What you return must be an exact copy of the lines in the listing below between the line holding "(294, 217) post: 7.4, -17.3, -12.6" and the line holding "Which way does", inclusive, and nothing more.

━━━━━━━━━━━━━━━━━━━━

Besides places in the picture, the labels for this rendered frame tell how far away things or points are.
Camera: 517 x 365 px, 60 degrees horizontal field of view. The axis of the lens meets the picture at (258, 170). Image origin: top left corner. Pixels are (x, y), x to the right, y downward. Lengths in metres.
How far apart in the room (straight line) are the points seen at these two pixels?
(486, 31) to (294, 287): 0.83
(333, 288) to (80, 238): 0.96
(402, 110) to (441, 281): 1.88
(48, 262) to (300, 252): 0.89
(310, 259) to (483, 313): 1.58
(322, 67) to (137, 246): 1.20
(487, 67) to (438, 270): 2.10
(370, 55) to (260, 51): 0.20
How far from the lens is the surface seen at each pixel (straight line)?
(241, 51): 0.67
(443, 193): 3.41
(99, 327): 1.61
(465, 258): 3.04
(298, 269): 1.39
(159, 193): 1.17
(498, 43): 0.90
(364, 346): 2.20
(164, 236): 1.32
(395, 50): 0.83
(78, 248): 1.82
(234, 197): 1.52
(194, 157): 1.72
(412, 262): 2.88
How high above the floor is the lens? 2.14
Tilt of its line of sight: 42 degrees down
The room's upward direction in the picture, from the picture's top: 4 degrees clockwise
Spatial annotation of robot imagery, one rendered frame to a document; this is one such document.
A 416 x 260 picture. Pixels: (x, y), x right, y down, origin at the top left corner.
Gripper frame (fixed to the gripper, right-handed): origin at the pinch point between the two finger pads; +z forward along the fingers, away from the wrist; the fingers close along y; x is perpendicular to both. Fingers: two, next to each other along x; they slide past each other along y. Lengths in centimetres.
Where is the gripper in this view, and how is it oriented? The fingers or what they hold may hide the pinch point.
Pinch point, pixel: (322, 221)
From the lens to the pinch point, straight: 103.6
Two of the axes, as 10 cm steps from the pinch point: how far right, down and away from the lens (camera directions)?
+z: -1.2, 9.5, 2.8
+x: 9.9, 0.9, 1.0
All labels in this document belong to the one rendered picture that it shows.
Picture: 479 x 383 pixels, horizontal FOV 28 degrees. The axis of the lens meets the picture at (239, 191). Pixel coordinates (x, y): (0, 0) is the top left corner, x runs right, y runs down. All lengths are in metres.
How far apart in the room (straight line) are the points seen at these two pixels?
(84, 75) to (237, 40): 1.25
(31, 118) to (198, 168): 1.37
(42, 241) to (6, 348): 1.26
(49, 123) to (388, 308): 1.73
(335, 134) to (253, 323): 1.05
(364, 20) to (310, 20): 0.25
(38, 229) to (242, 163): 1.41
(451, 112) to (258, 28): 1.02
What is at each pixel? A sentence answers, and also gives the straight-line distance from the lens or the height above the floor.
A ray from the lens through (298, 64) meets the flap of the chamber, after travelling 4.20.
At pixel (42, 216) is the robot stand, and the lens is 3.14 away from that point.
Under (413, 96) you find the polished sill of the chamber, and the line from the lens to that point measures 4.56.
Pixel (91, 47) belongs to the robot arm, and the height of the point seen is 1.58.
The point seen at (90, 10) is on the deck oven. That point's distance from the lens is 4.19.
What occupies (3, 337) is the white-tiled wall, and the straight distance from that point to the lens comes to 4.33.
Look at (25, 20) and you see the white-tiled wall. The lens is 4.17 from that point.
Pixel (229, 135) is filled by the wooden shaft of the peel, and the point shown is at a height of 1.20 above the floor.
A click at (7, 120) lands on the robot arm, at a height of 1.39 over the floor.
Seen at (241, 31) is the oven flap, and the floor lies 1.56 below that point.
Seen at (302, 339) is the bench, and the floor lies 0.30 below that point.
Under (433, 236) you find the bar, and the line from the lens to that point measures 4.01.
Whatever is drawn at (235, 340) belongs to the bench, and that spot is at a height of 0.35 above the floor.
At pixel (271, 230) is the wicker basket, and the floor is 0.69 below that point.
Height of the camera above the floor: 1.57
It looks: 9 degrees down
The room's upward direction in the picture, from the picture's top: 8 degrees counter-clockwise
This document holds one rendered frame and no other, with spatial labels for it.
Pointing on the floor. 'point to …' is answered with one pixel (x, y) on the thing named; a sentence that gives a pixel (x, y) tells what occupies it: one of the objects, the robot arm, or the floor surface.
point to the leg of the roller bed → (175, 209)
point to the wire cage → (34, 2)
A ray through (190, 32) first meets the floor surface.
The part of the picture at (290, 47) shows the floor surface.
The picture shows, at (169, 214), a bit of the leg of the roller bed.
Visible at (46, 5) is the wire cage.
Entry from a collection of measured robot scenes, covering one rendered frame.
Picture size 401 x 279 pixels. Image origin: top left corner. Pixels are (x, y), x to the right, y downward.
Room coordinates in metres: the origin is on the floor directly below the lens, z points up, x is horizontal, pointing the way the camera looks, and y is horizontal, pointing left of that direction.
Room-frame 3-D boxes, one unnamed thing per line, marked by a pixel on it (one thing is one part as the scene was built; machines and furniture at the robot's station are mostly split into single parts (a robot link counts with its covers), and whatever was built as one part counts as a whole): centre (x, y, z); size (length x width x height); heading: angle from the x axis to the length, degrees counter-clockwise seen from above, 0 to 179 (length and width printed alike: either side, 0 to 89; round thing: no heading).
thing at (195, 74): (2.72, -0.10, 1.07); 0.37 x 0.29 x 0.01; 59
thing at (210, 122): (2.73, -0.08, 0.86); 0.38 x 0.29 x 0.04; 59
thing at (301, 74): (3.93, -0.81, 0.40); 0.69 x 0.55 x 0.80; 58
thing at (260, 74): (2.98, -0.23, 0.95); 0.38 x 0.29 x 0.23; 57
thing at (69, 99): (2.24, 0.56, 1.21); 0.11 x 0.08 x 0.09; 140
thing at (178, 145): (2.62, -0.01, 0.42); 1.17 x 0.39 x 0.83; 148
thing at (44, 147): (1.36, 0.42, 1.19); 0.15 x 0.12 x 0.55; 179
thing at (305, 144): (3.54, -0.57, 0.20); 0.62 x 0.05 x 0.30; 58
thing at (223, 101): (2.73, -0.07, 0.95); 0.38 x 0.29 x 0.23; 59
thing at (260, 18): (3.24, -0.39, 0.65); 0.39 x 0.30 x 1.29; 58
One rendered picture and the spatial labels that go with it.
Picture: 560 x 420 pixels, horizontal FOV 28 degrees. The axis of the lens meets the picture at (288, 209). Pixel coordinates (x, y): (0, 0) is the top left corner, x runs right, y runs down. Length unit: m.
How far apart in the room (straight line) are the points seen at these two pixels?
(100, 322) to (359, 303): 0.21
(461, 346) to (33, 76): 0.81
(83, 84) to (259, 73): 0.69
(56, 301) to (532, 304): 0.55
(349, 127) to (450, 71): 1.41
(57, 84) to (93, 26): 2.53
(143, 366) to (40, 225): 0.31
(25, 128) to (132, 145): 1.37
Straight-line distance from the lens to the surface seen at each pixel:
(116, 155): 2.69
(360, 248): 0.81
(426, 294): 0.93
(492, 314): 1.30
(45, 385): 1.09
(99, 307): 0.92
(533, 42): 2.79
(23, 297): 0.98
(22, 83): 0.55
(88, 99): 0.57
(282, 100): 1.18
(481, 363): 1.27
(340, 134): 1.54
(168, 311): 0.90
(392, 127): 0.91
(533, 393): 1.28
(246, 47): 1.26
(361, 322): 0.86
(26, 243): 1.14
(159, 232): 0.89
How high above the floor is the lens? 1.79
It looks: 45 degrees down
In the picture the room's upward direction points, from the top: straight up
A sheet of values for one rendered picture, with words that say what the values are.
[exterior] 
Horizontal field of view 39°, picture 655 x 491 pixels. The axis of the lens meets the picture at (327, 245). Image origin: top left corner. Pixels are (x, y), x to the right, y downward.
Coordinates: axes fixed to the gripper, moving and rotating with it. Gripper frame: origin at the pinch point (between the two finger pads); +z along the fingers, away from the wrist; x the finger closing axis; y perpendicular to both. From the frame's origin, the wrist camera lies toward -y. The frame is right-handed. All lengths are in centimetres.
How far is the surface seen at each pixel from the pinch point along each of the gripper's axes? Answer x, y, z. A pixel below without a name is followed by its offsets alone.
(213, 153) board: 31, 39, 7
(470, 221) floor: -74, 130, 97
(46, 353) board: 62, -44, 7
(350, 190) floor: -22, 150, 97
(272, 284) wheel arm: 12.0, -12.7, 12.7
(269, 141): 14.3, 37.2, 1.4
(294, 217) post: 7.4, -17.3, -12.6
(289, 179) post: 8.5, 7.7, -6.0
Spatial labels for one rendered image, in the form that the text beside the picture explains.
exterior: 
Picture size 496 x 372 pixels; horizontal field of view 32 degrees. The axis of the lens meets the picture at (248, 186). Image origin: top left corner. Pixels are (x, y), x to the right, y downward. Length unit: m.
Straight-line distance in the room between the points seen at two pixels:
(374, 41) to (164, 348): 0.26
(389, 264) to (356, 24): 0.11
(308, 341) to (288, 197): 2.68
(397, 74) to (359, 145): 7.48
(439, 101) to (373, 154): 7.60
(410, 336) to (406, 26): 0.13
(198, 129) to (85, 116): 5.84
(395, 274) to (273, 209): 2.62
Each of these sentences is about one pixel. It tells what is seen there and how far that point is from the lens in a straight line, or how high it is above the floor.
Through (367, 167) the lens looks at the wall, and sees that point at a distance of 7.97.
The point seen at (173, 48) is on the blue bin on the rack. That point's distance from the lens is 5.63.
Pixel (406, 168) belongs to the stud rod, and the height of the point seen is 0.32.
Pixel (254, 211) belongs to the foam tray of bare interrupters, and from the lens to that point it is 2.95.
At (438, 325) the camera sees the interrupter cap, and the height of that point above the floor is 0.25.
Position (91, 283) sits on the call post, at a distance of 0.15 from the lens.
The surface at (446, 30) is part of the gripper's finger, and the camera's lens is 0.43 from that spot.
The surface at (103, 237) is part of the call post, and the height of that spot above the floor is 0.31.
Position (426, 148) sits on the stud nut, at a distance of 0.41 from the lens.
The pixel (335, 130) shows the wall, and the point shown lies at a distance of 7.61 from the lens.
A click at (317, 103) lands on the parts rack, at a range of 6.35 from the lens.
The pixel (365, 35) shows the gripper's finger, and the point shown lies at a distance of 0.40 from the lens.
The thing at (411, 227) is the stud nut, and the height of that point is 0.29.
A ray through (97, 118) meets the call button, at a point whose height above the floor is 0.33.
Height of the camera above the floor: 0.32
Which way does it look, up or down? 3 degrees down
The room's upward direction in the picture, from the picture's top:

━━━━━━━━━━━━━━━━━━━━

[TASK OUTPUT]:
(294, 217) post: 7.4, -17.3, -12.6
(289, 179) post: 8.5, 7.7, -6.0
Spatial labels for one rendered image, in the form that the text beside the picture explains.
exterior: 
Picture size 496 x 372 pixels; horizontal field of view 32 degrees. The axis of the lens meets the picture at (248, 186). Image origin: top left corner. Pixels are (x, y), x to the right, y downward. Length unit: m.
Straight-line distance in the room between the points seen at two pixels:
(374, 41) to (164, 348): 0.26
(389, 264) to (356, 24): 0.11
(308, 341) to (288, 197): 2.68
(397, 74) to (359, 145): 7.48
(439, 101) to (373, 154): 7.60
(410, 336) to (406, 26): 0.13
(198, 129) to (85, 116): 5.84
(395, 274) to (273, 209): 2.62
Each of these sentences is about one pixel. It tells what is seen there and how far that point is from the lens in a straight line, or how high it is above the floor.
Through (367, 167) the lens looks at the wall, and sees that point at a distance of 7.97.
The point seen at (173, 48) is on the blue bin on the rack. That point's distance from the lens is 5.63.
Pixel (406, 168) belongs to the stud rod, and the height of the point seen is 0.32.
Pixel (254, 211) belongs to the foam tray of bare interrupters, and from the lens to that point it is 2.95.
At (438, 325) the camera sees the interrupter cap, and the height of that point above the floor is 0.25.
Position (91, 283) sits on the call post, at a distance of 0.15 from the lens.
The surface at (446, 30) is part of the gripper's finger, and the camera's lens is 0.43 from that spot.
The surface at (103, 237) is part of the call post, and the height of that spot above the floor is 0.31.
Position (426, 148) sits on the stud nut, at a distance of 0.41 from the lens.
The pixel (335, 130) shows the wall, and the point shown lies at a distance of 7.61 from the lens.
A click at (317, 103) lands on the parts rack, at a range of 6.35 from the lens.
The pixel (365, 35) shows the gripper's finger, and the point shown lies at a distance of 0.40 from the lens.
The thing at (411, 227) is the stud nut, and the height of that point is 0.29.
A ray through (97, 118) meets the call button, at a point whose height above the floor is 0.33.
Height of the camera above the floor: 0.32
Which way does it look, up or down? 3 degrees down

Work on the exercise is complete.